Work order
Copy out exactly the lines from the line containing "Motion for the" to the end of the listing.
------------------------------------------------
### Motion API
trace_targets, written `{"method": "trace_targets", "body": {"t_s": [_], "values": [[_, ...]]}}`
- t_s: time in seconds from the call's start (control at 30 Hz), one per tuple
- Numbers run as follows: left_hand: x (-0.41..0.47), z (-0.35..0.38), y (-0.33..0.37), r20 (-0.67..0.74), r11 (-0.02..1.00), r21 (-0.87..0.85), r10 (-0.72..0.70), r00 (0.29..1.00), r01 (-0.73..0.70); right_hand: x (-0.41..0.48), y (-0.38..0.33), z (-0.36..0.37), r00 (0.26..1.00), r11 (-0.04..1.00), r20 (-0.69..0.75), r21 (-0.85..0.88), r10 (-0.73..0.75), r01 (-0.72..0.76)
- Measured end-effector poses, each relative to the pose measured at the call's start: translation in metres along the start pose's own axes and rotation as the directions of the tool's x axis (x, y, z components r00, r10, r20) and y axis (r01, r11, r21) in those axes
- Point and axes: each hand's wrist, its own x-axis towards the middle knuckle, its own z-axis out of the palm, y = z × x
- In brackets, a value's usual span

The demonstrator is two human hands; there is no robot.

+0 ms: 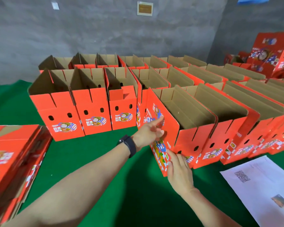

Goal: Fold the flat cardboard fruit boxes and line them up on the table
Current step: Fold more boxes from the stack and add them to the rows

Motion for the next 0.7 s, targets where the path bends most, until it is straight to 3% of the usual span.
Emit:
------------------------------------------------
Result of the task
Motion for the next 0.7 s, targets where the path bends most, until it is straight to 3% of the usual span.
Emit:

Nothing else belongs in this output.